→ **Data block**
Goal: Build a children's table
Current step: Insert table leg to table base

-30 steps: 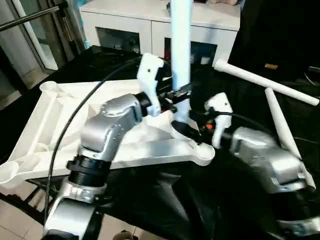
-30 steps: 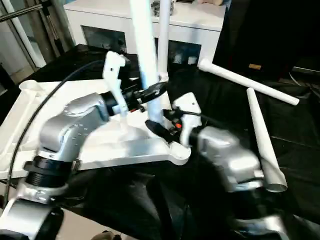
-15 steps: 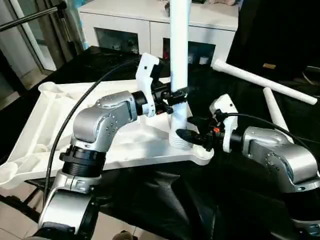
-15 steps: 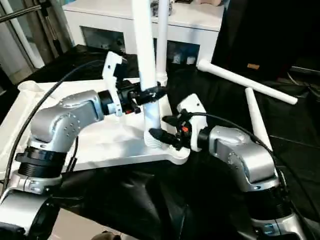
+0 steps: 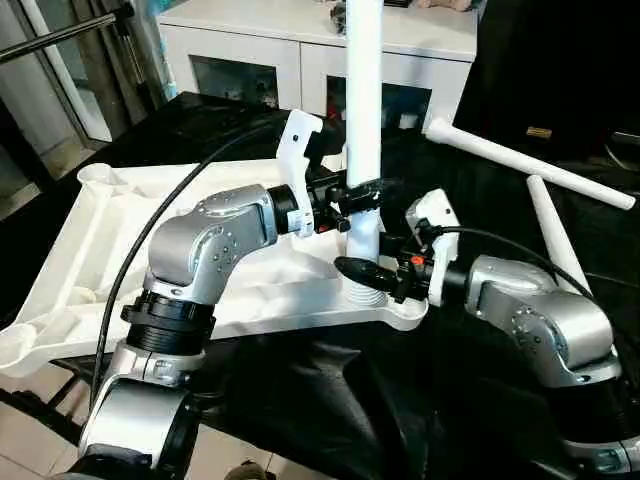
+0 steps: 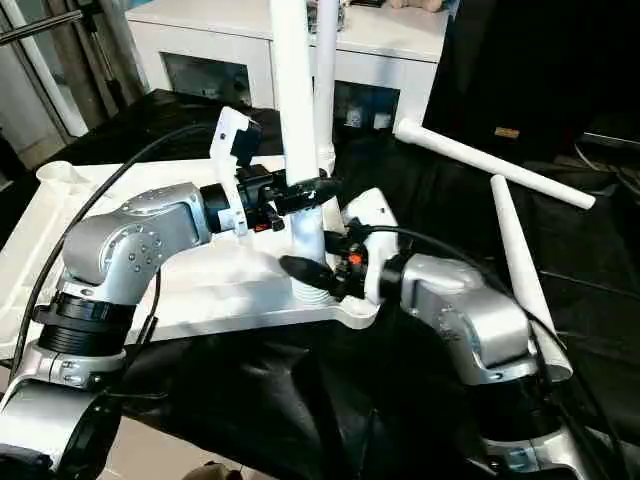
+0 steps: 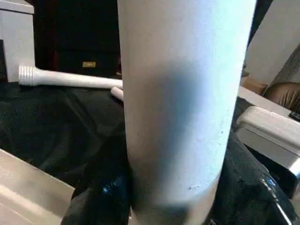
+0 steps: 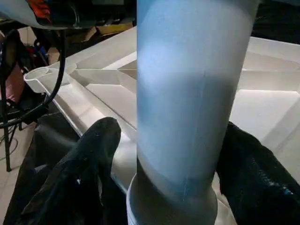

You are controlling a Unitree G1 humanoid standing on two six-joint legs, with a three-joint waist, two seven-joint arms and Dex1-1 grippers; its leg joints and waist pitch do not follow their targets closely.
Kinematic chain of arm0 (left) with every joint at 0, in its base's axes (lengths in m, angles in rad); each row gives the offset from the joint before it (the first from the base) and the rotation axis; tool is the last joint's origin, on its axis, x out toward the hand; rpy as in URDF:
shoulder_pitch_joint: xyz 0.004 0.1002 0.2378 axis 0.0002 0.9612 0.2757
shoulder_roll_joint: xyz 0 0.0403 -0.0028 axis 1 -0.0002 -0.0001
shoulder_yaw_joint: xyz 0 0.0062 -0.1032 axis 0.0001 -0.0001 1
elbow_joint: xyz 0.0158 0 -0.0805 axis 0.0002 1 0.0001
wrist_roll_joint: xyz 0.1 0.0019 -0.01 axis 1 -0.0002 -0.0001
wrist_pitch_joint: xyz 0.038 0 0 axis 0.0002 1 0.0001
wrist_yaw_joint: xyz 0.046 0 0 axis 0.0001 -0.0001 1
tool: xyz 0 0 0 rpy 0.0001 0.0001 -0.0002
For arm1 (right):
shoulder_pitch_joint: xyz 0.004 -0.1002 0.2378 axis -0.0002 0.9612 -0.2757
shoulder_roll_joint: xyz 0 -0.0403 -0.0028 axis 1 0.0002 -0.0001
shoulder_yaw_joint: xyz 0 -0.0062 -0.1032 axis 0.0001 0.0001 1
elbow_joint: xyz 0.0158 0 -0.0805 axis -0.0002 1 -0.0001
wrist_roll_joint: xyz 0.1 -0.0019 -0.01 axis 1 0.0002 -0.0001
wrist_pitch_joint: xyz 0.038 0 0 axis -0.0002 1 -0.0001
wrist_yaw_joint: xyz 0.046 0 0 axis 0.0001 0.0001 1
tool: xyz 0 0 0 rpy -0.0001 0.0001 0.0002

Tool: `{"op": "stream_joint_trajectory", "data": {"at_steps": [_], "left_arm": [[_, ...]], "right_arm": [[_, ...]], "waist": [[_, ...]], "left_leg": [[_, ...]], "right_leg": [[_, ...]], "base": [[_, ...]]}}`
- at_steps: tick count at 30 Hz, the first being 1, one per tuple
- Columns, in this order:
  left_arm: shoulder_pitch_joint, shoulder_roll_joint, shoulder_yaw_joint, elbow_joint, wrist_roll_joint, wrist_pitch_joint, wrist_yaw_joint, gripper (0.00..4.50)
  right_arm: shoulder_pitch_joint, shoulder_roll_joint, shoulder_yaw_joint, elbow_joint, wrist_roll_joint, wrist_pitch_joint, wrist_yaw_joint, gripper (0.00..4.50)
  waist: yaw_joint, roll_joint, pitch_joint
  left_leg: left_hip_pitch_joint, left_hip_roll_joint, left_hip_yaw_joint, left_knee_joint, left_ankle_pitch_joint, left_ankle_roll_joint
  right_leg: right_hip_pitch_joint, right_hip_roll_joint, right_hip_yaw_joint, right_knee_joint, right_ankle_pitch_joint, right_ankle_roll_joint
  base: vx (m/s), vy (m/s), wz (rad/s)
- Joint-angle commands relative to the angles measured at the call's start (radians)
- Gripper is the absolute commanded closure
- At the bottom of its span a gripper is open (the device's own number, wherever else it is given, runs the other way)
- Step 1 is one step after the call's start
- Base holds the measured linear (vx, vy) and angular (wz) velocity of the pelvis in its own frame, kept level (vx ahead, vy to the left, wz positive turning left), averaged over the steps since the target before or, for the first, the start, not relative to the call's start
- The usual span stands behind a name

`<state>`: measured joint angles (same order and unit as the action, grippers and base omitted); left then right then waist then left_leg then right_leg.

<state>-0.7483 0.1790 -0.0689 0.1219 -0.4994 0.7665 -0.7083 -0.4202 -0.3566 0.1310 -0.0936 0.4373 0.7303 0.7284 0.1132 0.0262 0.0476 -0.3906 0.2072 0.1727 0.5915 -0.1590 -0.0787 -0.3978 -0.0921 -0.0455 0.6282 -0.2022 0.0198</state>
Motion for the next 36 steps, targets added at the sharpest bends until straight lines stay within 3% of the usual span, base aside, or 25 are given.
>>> {"op": "stream_joint_trajectory", "data": {"at_steps": [1, 16, 19, 20, 36], "left_arm": [[-0.01, 0.011, -0.024, -0.037, -0.001, 0.005, -0.019, 2.62], [-0.014, 0.025, -0.058, -0.05, 0.007, 0.006, -0.05, 2.62], [-0.015, 0.029, -0.059, -0.05, 0.009, 0.005, -0.053, 2.62], [-0.015, 0.031, -0.059, -0.05, 0.009, 0.005, -0.054, 2.62], [-0.011, 0.045, -0.077, -0.059, 0.009, 0.007, -0.075, 2.63]], "right_arm": [[0.004, 0.001, 0.012, 0.007, 0.0, -0.002, -0.001, 1.49], [0.015, -0.006, 0.05, 0.017, -0.031, 0.002, 0.003, 2.58], [0.021, -0.009, 0.06, 0.014, -0.037, 0.002, 0.013, 2.59], [0.022, -0.005, 0.059, 0.015, -0.033, 0.005, 0.013, 1.91], [0.013, 0.017, 0.034, 0.022, -0.035, -0.021, -0.021, 1.7]], "waist": [[0.003, -0.016, -0.071], [0.002, -0.015, -0.071], [0.002, -0.013, -0.071], [0.002, -0.012, -0.071], [0.001, -0.009, -0.071]], "left_leg": [[0.016, 0.004, 0.004, -0.059, -0.129, 0.005], [0.016, 0.003, 0.004, -0.059, -0.133, -0.004], [0.016, 0.003, 0.004, -0.059, -0.134, -0.005], [0.017, 0.004, 0.004, -0.059, -0.137, -0.005], [0.017, 0.003, 0.003, -0.06, -0.148, -0.012]], "right_leg": [[0.052, -0.03, 0.027, -0.069, -0.076, -0.198], [0.052, -0.03, 0.027, -0.069, -0.074, -0.194], [0.052, -0.029, 0.027, -0.068, -0.066, -0.197], [0.051, -0.029, 0.026, -0.068, -0.067, -0.198], [0.052, -0.029, 0.027, -0.068, -0.064, -0.201]], "base": [[0.0, 0.0, 0.0], [0.0, 0.0, 0.0], [0.0, 0.0, 0.0], [0.0, 0.0, 0.0], [0.0, 0.0, 0.0]]}}
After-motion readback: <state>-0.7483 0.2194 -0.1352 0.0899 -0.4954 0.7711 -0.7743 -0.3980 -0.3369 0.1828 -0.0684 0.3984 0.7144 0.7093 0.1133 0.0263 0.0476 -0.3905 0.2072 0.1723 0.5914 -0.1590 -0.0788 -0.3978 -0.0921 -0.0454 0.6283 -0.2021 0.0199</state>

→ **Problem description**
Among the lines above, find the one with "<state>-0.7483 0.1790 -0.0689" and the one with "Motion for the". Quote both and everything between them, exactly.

→ **Expected answer**
<state>-0.7483 0.1790 -0.0689 0.1219 -0.4994 0.7665 -0.7083 -0.4202 -0.3566 0.1310 -0.0936 0.4373 0.7303 0.7284 0.1132 0.0262 0.0476 -0.3906 0.2072 0.1727 0.5915 -0.1590 -0.0787 -0.3978 -0.0921 -0.0455 0.6282 -0.2022 0.0198</state>
Motion for the next 36 steps, targets added at the sharpest bends until straight lines stay within 3% of the usual span, base aside, or 25 are given.

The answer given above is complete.